Riociguat in Combination With Endothelin Receptor Antagonists (ERAs) for the Treatment of Pulmonary Arterial Hypertension (PAH): A Subgroup Analysis of PATENT

Abstract

PURPOSE: The ACCP suggests that riociguat may be added to the treatment regimen of PAH patients who remain symptomatic despite stable regimens of an inhaled prostanoid or an ERA. PATENT‐1 (the Pulmonary Arterial Hypertension Soluble Guanylate Cyclase‐Stimulator Trial) allowed patients to enroll while on stable regimens of ERAs. Here, we report findings from analysis of the subgroup of patients from the PATENT trial who were on background ERA therapy (BERA). METHODS: Patients were assigned to placebo (N=126; n=54 on BERA), to individualized dosing of riociguat up to 2.5 mg TID (N=254; n=113 on BERA), or to an exploratory riociguat group capped at 1.5 mg TID (N=63; n=27 on BERA). Primary outcome was change from baseline (BL) in 6minute walk distance (6MWD) at week 12. Secondary exploratory outcomes included change from BL in pulmonary vascular resistance (PVR), NT‐proBNP, WHO functional class (WHO‐FC), and clinical worsening. RESULTS: All apply to patients (riociguat and placebo) on BERA. For the placebo‐corrected mean change from baseline to last visit, 6MWD in riociguat patients (1.0 to 2.5 mg TID) increased by 26 meters (95% CI: 5‐46 meters). Mean change in PVR for riociguat patients was ‐174±202 dyn•s•cm‐5, versus ‐46±266 dyn•s•cm‐5 for placebo.
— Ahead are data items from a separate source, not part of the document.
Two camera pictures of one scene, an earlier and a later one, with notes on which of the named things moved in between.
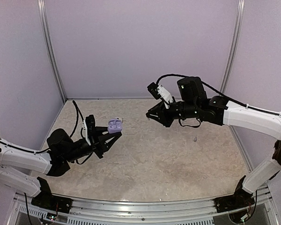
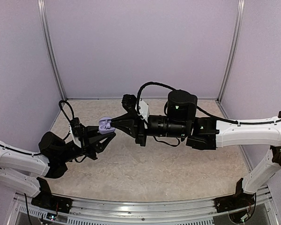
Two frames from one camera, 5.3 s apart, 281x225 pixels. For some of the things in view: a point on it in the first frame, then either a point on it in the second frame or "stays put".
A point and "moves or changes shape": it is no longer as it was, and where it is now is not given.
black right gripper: x=164 y=119 to x=136 y=130
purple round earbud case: x=114 y=125 moves or changes shape
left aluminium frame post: x=48 y=44 stays put
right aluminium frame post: x=234 y=45 stays put
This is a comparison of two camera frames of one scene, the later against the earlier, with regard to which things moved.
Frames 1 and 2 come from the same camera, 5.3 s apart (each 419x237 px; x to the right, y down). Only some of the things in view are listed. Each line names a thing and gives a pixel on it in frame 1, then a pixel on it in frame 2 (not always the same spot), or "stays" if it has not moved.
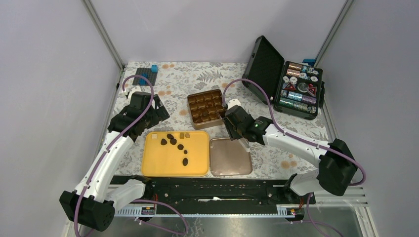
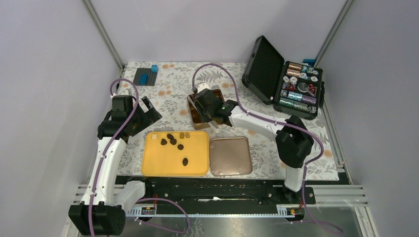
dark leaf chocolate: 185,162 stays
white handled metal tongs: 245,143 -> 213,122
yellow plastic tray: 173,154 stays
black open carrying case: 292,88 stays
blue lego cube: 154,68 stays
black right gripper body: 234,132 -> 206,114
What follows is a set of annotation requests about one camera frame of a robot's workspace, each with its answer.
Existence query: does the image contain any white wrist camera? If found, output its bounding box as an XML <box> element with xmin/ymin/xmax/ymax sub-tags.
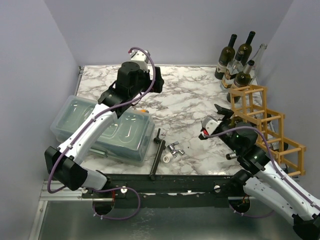
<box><xmin>129</xmin><ymin>50</ymin><xmax>150</xmax><ymax>72</ymax></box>
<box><xmin>200</xmin><ymin>115</ymin><xmax>222</xmax><ymax>135</ymax></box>

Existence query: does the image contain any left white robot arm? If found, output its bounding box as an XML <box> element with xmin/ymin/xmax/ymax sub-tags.
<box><xmin>44</xmin><ymin>61</ymin><xmax>164</xmax><ymax>198</ymax></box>

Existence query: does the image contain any black mounting base bar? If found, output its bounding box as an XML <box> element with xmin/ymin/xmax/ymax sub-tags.
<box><xmin>82</xmin><ymin>169</ymin><xmax>252</xmax><ymax>209</ymax></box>

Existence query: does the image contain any black metal rod tool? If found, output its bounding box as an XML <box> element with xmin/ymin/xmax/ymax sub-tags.
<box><xmin>149</xmin><ymin>128</ymin><xmax>166</xmax><ymax>181</ymax></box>

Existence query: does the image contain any square clear liquor bottle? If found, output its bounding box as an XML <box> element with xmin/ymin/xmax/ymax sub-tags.
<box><xmin>220</xmin><ymin>50</ymin><xmax>245</xmax><ymax>92</ymax></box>

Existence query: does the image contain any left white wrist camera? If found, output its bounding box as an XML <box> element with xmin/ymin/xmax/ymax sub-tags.
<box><xmin>129</xmin><ymin>50</ymin><xmax>150</xmax><ymax>72</ymax></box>

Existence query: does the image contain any green bottle back right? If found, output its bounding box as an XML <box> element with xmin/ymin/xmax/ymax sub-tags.
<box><xmin>237</xmin><ymin>31</ymin><xmax>256</xmax><ymax>66</ymax></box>

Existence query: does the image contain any clear plastic storage box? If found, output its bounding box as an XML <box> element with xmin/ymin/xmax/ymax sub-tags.
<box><xmin>50</xmin><ymin>95</ymin><xmax>155</xmax><ymax>167</ymax></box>

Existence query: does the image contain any wooden wine rack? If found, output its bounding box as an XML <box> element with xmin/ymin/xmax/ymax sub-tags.
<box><xmin>229</xmin><ymin>85</ymin><xmax>306</xmax><ymax>177</ymax></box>

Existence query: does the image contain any green bottle white label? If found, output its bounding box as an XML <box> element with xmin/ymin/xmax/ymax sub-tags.
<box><xmin>214</xmin><ymin>34</ymin><xmax>238</xmax><ymax>80</ymax></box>

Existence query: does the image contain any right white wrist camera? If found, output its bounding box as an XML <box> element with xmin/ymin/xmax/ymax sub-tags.
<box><xmin>200</xmin><ymin>115</ymin><xmax>222</xmax><ymax>135</ymax></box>

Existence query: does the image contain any green bottle silver neck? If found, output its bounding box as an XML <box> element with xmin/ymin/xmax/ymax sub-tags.
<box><xmin>230</xmin><ymin>60</ymin><xmax>255</xmax><ymax>89</ymax></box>

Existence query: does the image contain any tall clear glass bottle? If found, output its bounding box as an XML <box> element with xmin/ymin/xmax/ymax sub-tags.
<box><xmin>251</xmin><ymin>43</ymin><xmax>268</xmax><ymax>79</ymax></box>

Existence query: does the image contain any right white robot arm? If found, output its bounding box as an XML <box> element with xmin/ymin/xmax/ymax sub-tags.
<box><xmin>199</xmin><ymin>104</ymin><xmax>320</xmax><ymax>240</ymax></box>

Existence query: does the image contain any chrome faucet tap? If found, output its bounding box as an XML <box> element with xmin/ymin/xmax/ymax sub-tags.
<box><xmin>162</xmin><ymin>141</ymin><xmax>185</xmax><ymax>164</ymax></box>

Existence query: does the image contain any green bottle lowest rack slot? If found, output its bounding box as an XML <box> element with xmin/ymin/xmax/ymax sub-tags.
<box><xmin>225</xmin><ymin>152</ymin><xmax>238</xmax><ymax>160</ymax></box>

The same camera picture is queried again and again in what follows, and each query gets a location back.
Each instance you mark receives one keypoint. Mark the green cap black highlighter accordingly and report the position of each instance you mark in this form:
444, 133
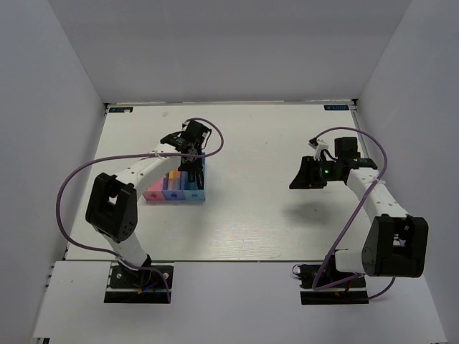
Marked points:
190, 181

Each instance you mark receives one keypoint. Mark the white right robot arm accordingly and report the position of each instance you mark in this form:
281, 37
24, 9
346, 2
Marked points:
396, 243

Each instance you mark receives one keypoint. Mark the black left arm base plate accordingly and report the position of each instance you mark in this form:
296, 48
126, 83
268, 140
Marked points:
121, 288

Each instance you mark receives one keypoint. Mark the left corner table label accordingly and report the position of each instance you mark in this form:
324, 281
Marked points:
120, 109

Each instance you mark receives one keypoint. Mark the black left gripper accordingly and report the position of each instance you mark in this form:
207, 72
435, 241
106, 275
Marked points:
197, 165

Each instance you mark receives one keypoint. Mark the pink plastic drawer bin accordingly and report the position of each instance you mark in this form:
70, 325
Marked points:
155, 191

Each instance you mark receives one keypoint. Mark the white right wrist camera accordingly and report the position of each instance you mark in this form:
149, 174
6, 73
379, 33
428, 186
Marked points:
319, 146

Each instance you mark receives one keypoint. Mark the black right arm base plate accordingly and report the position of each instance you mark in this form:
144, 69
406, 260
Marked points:
333, 287

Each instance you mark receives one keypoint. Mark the yellow cap pink highlighter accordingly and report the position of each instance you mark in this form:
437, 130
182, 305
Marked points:
177, 180

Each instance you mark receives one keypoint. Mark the corner table label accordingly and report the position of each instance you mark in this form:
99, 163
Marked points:
336, 107
120, 109

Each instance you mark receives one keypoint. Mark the purple cap black highlighter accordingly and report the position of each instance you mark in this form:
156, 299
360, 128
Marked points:
199, 179

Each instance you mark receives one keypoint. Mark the right corner table label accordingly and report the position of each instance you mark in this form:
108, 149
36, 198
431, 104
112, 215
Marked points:
336, 107

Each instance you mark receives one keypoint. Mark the orange cap clear highlighter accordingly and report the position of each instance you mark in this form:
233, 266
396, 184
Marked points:
171, 181

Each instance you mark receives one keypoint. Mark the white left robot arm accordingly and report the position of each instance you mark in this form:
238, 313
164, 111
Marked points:
112, 209

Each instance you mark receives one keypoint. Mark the dark blue plastic drawer bin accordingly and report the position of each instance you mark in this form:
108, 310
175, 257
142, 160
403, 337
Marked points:
172, 195

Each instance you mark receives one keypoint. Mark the light blue plastic drawer bin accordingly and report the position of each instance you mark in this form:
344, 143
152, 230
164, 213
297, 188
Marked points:
196, 194

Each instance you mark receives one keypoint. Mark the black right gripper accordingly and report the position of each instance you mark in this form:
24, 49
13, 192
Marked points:
306, 176

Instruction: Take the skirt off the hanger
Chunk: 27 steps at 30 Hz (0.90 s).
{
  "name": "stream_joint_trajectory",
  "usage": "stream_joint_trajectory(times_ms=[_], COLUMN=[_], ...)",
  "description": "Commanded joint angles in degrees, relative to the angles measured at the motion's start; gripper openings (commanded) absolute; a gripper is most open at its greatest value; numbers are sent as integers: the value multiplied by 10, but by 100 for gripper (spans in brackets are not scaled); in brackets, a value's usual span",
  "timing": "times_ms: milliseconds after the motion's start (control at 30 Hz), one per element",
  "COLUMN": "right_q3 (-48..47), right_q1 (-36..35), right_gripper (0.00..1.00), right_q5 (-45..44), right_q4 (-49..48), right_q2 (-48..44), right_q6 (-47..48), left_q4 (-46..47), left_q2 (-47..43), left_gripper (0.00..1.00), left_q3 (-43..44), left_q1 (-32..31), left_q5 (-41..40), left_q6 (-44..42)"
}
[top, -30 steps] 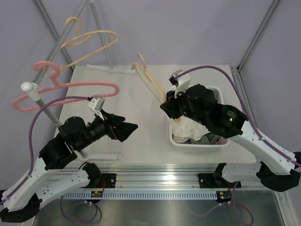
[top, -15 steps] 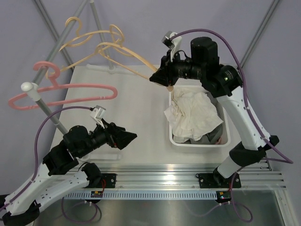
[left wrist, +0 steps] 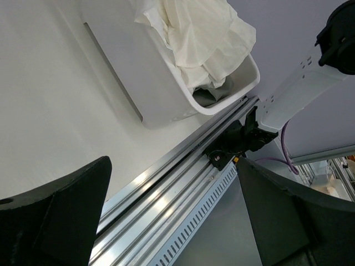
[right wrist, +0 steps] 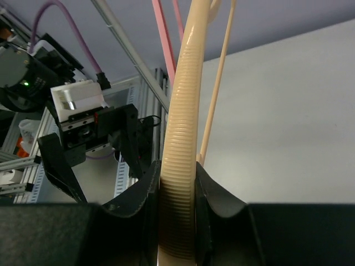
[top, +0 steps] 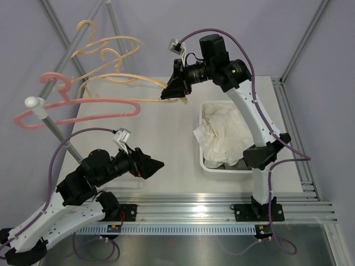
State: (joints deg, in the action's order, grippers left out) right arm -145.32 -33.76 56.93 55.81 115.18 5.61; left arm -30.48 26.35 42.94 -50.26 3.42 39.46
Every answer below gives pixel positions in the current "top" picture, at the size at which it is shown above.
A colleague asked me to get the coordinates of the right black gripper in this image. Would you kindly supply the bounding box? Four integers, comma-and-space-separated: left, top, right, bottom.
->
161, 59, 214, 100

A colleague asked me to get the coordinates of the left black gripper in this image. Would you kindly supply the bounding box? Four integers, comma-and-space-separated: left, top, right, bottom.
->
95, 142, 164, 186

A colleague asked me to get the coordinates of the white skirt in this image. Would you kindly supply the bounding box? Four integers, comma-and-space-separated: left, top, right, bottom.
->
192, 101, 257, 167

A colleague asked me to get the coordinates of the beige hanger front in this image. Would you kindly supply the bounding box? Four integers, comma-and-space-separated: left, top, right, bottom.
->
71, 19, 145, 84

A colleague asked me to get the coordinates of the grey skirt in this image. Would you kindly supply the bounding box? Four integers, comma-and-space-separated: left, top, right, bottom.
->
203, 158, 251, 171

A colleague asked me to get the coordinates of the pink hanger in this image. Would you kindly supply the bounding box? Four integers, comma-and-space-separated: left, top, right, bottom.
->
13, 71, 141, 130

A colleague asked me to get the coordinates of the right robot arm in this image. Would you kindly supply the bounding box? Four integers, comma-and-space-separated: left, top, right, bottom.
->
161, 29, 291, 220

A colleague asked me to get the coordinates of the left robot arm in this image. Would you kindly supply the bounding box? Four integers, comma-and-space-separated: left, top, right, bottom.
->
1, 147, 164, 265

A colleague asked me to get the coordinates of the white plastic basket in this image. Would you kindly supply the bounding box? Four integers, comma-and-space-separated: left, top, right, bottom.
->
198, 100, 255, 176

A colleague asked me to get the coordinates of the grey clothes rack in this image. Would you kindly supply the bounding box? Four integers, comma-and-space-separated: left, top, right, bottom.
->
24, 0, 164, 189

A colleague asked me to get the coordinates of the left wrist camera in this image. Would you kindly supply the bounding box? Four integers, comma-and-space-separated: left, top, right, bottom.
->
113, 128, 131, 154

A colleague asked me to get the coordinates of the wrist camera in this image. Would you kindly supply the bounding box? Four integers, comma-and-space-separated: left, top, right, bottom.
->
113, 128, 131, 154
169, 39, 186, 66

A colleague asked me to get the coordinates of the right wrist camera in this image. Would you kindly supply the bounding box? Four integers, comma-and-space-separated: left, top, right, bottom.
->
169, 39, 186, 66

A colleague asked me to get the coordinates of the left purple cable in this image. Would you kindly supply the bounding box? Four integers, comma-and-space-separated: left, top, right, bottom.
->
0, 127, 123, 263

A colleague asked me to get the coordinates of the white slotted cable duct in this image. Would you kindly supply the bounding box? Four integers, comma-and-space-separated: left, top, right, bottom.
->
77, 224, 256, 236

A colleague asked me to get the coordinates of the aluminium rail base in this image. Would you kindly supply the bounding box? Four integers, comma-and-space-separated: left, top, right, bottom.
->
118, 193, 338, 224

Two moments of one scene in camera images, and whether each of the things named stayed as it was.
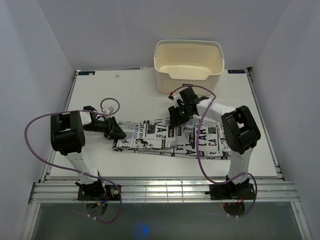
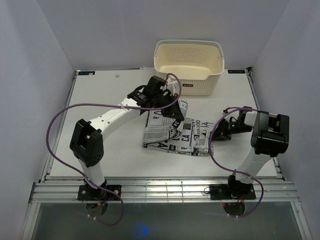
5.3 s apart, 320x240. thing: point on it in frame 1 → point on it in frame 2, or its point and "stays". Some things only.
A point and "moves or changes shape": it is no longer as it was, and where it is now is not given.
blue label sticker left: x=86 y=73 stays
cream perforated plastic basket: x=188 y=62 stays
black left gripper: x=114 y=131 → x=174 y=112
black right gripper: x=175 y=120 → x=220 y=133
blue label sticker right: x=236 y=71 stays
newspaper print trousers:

Mean change in NT‐proBNP was 90±2212 pg/mL for riociguat patients versus 172±759 pg/mL for placebo. By last visit, 26% of riociguat patients had improved one WHO‐FC (71% maintained FC, while 4% worsened 1 FC) compared with 13% of placebo patients (76% maintained FC, and 9% and 2% worsened 1 and 2 FC, respectively). Among riociguat patients, only 1 (0.9%) had at least 1 clinical worsening event, compared with 3 (5.6%) among placebo patients, including 1 death. CONCLUSIONS: These data suggest that adding riociguat to stable regimens of ERAs in symptomatic PAH patients has favorable effects on 6MWD, PVR, WHO‐FC, and perhaps clinical worsening. CLINICAL IMPLICATIONS: Adding riociguat to stable regimens of ERAs may be beneficial in symptomatic PAH patients but additional studies are needed to further explore this possibility.